P. ¿Qué efectos puede tener en la siniestralidad laboral y la productividad?

R. España está en una zona horaria que no le corresponde. Vamos con un cierto retraso con respecto al centro europeo. Esto tiene implicaciones sobre nuestro rendimiento y nuestro trabajo. Por ejemplo, una fábrica en A Coruña y otra en Milán pueden empezar a trabajar a las ocho, pero en la localidad gallega habrá amanecido casi una hora más tarde. La luminosidad es muy importante porque tiene efectos sobre el reloj cerebral y va a dar instrucciones a diversos sistemas metabólicos del organismo para que se activen. Al final la persona que está en Milán iniciará su jornada en una situación metabólica y de funcionamiento cerebral más avanzada.

P. ¿Afecta más a las mujeres la falta de sueño?

R. La mujer en edad fértil tiene unas necesidades de sueño algo mayores, entre 30-40 minutos mayores que el hombre. Esto se iguala a partir de la menopausia. Por eso el déficit es mayor incluso en la mujer.

“Si nos levantamos a las ocho, deberíamos estar en la cama como máximo a las 23.30”

P. ¿Duermen suficiente los niños?

R. En España la inmensa mayoría de la población está sometida a un déficit de sueño importante. La mayoría duerme menos de lo necesario. Parte del problema de España tiene una raíz un tanto sociológica, son hábitos que están cambiando. La mayor parte de la población empieza la jornada no mucho después de lo que se hace en el centro europeo. Pero el español se va a la cama bastante más tarde. La mayoría lo compensa el fin de semana. En esto tiene que ver mucho la televisión.

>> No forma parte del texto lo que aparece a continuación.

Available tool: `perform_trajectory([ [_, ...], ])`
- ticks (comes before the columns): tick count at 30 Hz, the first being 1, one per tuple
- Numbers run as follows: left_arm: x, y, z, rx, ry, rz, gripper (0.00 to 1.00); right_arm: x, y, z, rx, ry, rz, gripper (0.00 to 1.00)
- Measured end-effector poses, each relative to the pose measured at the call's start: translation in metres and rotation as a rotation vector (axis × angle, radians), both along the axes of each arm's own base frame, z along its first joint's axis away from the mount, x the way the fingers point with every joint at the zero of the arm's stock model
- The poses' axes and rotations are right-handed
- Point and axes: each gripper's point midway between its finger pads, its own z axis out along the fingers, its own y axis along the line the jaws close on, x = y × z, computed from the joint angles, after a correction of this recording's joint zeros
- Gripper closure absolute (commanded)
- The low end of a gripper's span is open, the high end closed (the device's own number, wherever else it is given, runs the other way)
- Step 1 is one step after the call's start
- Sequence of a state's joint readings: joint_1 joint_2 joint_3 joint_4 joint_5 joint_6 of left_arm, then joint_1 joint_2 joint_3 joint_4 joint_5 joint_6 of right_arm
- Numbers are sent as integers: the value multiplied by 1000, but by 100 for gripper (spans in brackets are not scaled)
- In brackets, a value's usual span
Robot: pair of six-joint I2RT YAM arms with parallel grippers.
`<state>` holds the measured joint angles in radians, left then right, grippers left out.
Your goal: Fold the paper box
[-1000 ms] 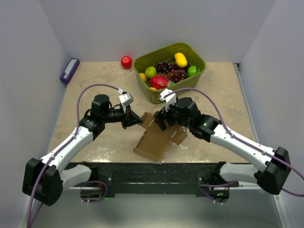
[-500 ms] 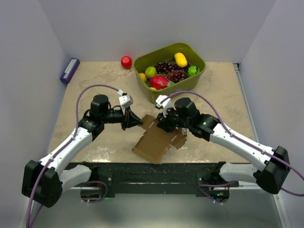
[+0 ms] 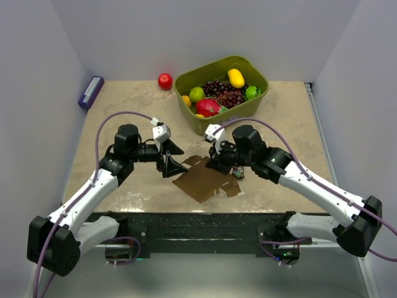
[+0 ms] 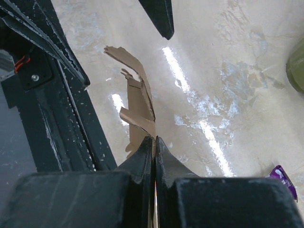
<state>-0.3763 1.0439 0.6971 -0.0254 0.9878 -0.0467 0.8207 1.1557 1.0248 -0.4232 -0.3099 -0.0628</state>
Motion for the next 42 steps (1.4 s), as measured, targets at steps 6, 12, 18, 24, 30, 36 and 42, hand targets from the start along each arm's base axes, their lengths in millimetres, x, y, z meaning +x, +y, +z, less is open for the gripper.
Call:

P. ¿A qué hora tendríamos que irnos a dormir?

R. Si en Madrid amanece ahora a las ocho de la mañana y la inmensa mayoría de la población necesita dormir ocho horas diarias, deberíamos estar en la cama, con la luz apagada, a las 23.30 como máximo. La costumbre de horarios de los adultos arrastra a los niños. Un niño de 10 años que se levanta a las siete, debería irse a dormir como mucho a las 21.30.

P. ¿Cómo afecta a los niños?

R. La falta de sueño tiene consecuencias directas sobre el rendimiento escolar y la capacidad de concentración. El niño raramente se queja de somnolencia y sabemos que va falto de sueño porque se le ve inquieto, tiene dificultad para mantener la atención, se mueve sin parar, salta de una cosa a otra...

P. ¿La siesta es recomendable?

R. No es estrictamente necesaria. Lo esencial es el número de horas que durmamos en las 24 horas.